Re: [PATCH] platform/chrome: cros_ec_proto: Send command again when timeout occurs

From: Greg KH <greg@kroah.com>
To: Patryk Duda <pdk@semihalf.com>
Cc: Benson Leung <bleung@chromium.org>,
	Guenter Roeck <groeck@chromium.org>,
	linux-kernel@vger.kernel.org, upstream@semihalf.com,
	stable@vger.kernel.org
Subject: Re: [PATCH] platform/chrome: cros_ec_proto: Send command again when timeout occurs
Date: Tue, 18 May 2021 13:34:00 +0200	[thread overview]
Message-ID: <YKOmKHPCPx3FuTV3@kroah.com> (raw)
In-Reply-To: <CAGOBvLq8hyRs7MZoZE0o0h0s9y1bL9eV3ex2A3FsmfjtofxsAg@mail.gmail.com>

On Tue, May 18, 2021 at 01:22:30PM +0200, Patryk Duda wrote:
> wt., 18 maj 2021 o 11:29 Greg KH <greg@kroah.com> napisał(a):
> >
> > On Tue, May 18, 2021 at 11:09:25AM +0200, Patryk Duda wrote:
> > > Sometimes kernel is trying to probe Fingerprint MCU (FPMCU) when it
> > > hasn't initialized SPI yet. This can happen because FPMCU is restarted
> > > during system boot and kernel can send message in short window
> > > eg. between sysjump to RW and SPI initialization.
> > >
> > > Cc: <stable@vger.kernel.org> # 4.4+
> > > Signed-off-by: Patryk Duda <pdk@semihalf.com>
> > > ---
> > > Fingerprint MCU is rebooted during system startup by AP firmware (coreboot).
> > > During cold boot kernel can query FPMCU in a window just after jump to RW
> > > section of firmware but before SPI is initialized. The window was
> > > shortened to <1ms, but it can't be eliminated completly.
> > >
> > > Communication with FPMCU (and all devices based on EC) is bi-directional.
> > > When kernel sends message, EC will send EC_SPI* status codes. When EC is
> > > not able to process command one of bytes will be eg.
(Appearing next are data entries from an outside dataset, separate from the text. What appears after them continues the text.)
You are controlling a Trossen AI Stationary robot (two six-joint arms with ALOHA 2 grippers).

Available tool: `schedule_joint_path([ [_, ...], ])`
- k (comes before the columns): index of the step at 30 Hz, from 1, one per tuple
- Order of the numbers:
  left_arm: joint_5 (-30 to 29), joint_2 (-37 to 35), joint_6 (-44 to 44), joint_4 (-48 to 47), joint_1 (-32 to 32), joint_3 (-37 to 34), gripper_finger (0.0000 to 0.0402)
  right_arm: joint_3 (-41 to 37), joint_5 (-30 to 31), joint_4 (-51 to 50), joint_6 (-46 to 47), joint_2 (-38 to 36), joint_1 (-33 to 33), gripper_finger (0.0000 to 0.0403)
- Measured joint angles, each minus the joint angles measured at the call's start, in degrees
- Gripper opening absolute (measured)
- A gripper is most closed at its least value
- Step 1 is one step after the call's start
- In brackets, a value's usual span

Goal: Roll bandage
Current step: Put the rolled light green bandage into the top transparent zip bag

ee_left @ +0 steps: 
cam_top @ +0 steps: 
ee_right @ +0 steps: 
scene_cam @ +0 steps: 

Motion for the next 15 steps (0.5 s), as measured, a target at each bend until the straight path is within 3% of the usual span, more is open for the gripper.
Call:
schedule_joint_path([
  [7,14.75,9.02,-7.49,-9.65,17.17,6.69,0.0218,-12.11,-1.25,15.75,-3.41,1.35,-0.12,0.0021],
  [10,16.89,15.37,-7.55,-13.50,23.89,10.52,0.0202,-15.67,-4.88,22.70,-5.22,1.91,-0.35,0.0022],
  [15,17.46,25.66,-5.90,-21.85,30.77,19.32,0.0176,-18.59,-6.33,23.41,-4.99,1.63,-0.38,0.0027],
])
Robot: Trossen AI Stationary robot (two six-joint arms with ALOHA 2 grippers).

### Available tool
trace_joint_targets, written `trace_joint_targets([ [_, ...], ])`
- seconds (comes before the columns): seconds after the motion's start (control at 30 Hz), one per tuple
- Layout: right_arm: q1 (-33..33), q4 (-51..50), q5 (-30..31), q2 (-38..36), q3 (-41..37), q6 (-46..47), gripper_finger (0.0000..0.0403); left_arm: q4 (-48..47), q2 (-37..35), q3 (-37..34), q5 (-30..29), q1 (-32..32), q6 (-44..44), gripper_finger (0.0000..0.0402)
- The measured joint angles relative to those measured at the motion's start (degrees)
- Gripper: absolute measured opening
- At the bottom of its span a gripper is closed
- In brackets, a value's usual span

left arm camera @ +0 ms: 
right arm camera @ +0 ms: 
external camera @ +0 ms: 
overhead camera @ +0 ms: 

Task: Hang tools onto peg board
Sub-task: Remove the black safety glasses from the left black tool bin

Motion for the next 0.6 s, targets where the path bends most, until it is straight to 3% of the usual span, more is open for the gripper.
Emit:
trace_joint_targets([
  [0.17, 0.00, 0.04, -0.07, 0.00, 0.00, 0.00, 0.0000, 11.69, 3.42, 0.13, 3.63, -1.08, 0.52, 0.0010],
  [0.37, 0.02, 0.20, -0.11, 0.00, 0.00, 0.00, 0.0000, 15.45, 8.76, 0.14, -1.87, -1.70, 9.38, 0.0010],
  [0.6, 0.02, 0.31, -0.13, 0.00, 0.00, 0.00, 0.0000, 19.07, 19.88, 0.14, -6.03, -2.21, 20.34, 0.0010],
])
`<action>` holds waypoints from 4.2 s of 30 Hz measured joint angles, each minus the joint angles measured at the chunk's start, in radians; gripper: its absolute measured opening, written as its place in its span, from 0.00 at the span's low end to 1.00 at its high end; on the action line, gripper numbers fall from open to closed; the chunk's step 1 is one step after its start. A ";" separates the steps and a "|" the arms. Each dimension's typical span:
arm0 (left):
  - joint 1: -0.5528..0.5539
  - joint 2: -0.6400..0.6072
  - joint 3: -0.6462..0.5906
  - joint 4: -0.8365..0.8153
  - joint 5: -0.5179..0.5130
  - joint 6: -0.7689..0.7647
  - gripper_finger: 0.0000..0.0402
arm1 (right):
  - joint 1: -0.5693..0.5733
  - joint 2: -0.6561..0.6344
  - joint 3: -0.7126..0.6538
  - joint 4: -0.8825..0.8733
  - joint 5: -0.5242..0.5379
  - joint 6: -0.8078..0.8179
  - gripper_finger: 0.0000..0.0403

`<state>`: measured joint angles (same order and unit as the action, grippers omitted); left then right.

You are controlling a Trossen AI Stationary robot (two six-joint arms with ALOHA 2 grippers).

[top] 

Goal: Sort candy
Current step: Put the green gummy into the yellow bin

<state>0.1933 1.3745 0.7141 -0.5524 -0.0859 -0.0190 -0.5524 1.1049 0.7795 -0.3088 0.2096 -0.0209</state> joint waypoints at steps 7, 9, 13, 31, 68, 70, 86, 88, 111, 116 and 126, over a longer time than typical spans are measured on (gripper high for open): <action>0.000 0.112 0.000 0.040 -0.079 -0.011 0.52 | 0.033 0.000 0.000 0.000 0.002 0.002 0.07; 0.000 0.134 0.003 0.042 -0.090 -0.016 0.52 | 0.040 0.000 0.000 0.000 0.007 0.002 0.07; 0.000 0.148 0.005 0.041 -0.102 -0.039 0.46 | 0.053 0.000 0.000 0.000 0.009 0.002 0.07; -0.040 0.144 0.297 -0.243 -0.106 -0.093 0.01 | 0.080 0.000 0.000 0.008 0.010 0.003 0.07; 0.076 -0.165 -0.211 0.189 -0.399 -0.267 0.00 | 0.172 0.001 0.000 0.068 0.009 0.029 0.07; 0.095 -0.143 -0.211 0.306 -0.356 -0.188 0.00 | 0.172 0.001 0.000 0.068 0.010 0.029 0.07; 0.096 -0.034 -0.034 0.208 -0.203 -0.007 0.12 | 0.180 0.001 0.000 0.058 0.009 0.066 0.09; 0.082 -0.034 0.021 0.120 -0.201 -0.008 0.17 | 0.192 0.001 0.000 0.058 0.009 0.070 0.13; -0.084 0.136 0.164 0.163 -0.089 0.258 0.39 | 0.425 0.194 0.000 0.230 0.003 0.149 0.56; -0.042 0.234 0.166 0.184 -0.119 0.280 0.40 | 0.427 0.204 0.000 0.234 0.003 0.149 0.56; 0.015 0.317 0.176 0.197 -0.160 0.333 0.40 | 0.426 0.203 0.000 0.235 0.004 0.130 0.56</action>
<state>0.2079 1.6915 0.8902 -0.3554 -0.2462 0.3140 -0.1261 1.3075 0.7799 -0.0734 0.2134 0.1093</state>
EC_SPI_NOT_READY.
> > > This mechanism won't work when SPI is not initailized on EC side. In fact,
> > > buffer is filled with 0xFF bytes, so from kernel perspective device is not
> > > responding. To avoid this problem, we can query device once again. We are
> > > already waiting EC_MSG_DEADLINE_MS for response, so we can send command
> > > immediately.
> > >
> > > Best regards,
> > > Patryk
> > >  drivers/platform/chrome/cros_ec_proto.c | 12 ++++++++++++
> > >  1 file changed, 12 insertions(+)
> > >
> > > diff --git a/drivers/platform/chrome/cros_ec_proto.c b/drivers/platform/chrome/cros_ec_proto.c
> > > index aa7f7aa77297..3384631d21e2 100644
> > > --- a/drivers/platform/chrome/cros_ec_proto.c
> > > +++ b/drivers/platform/chrome/cros_ec_proto.c
> > > @@ -279,6 +279,18 @@ static int cros_ec_host_command_proto_query(struct cros_ec_device *ec_dev,
> > >       msg->insize = sizeof(struct ec_response_get_protocol_info);
> > >
> > >       ret = send_command(ec_dev, msg);
> > > +     /*
> > > +      * Send command once again when timeout occurred.
> > > +      * Fingerprint MCU (FPMCU) is restarted during system boot which
> > > +      * introduces small window in which FPMCU won't respond for any
> > > +      * messages sent by kernel. There is no need to wait before next
> > > +      * attempt because we waited at least EC_MSG_DEADLINE_MS.
> > > +      */
> > > +     if (ret == -ETIMEDOUT) {
> > > +             dev_warn(ec_dev->dev,
> > > +                      "Timeout to get response from EC. Retrying.\n");
> >
> > If a user sees this, what can they do?  No need to spam the kernel logs,
> > just retry.
> User can do nothing about it. I will remove this in next version of patch.
> >
> > > +             ret = send_command(ec_dev, msg);
> >
> > But wait, why just retry once?  Why not 10 times?  100?  1000?  How
> > about a simple loop here instead, with a "sane" number of retries as a
> > max.
> EC based devices are designed to respond always or return appropriate
> status code
> when they can't process command. But this assumes that SPI is always
> ready to work.
> It's true for Embedded Controller, but not for Fingerprint MCU. So we
> can retry once,
> in case of sending message, when FPMCU is in narrow window (~1ms) when SPI is
> not initialized.
> 
> Every send_command() call can take about 200ms when device is not responding,
> so next retry will happen after 200ms, at least. If 200ms is not
> enough for FPMCU
> to initialize SPI, it's definitely something wrong with FPMCU

Ok, then just loop for 2 for this, should make it more obvious.

thanks,

greg k-h